In the entries below, find each line with the word "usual" and pull it out.

Data extract:
════════════════
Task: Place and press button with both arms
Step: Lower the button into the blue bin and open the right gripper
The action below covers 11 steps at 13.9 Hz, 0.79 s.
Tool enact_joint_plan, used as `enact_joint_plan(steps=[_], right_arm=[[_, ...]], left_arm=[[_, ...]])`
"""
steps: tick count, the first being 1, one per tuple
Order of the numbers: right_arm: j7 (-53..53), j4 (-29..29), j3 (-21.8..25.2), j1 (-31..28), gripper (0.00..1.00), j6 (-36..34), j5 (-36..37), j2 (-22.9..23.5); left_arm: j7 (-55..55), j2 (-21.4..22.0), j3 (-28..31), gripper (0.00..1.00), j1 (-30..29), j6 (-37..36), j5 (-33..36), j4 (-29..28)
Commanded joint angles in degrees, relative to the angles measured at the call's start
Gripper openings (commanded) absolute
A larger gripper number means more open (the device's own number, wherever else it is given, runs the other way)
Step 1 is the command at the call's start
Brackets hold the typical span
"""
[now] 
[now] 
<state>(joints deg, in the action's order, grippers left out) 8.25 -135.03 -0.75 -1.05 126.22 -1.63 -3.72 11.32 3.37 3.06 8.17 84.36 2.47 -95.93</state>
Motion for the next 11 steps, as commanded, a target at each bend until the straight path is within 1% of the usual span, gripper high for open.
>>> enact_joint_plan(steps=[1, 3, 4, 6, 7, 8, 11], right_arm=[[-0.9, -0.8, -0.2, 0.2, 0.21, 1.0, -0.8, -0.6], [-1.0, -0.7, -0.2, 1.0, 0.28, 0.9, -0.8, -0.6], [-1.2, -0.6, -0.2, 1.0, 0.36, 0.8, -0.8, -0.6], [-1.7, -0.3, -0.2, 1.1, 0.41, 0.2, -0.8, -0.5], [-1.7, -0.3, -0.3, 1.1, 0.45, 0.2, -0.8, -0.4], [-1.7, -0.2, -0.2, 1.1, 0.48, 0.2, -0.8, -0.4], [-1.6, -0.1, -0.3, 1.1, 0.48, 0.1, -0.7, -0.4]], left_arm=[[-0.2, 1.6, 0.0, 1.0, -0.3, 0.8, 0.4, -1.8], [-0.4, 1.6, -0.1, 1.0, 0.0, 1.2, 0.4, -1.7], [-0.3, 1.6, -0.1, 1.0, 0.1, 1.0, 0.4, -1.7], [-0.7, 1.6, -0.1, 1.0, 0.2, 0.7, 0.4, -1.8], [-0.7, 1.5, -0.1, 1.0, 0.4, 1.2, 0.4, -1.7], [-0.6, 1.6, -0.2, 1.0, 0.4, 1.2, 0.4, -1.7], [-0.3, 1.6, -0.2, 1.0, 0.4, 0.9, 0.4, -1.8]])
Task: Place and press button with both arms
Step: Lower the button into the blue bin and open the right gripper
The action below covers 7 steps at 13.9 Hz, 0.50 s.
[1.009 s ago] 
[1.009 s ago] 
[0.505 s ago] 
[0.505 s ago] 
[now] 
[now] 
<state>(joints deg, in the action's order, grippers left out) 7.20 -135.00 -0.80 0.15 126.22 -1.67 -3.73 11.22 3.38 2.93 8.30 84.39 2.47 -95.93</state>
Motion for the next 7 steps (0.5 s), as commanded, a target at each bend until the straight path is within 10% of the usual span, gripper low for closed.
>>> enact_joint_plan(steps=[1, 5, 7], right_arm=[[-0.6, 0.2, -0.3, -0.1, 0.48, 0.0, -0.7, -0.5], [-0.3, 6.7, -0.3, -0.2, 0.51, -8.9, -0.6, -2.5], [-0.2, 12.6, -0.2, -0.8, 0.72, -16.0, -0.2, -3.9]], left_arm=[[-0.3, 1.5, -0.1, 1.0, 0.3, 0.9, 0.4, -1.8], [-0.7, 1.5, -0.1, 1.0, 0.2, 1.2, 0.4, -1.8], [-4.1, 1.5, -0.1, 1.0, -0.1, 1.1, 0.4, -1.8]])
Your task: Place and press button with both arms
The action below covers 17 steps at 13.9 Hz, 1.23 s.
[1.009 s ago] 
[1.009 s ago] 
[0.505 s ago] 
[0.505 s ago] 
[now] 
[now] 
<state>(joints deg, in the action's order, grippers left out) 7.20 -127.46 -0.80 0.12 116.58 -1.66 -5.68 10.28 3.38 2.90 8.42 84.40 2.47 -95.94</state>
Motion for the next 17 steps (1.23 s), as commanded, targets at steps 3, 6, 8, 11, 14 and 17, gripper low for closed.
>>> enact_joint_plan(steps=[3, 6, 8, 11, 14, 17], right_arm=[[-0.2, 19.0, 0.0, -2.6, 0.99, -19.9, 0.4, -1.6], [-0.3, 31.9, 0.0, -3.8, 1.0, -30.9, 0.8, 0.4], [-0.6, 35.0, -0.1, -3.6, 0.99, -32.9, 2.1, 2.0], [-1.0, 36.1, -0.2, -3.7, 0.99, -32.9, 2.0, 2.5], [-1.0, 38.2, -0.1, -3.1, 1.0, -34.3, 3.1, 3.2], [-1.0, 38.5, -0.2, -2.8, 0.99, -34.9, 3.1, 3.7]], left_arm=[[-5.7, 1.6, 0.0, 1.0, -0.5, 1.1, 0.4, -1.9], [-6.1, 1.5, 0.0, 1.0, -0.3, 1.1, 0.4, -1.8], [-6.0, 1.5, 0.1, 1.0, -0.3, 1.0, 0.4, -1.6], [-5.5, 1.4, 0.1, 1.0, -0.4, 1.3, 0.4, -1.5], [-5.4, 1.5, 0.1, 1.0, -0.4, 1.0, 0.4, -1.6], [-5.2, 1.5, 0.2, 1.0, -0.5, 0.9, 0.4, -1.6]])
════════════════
Reply to the exercise:
Motion for the next 11 steps, as commanded, a target at each bend until the straight path is within 1% of the usual span, gripper high for open.
Motion for the next 7 steps (0.5 s), as commanded, a target at each bend until the straight path is within 10% of the usual span, gripper low for closed.

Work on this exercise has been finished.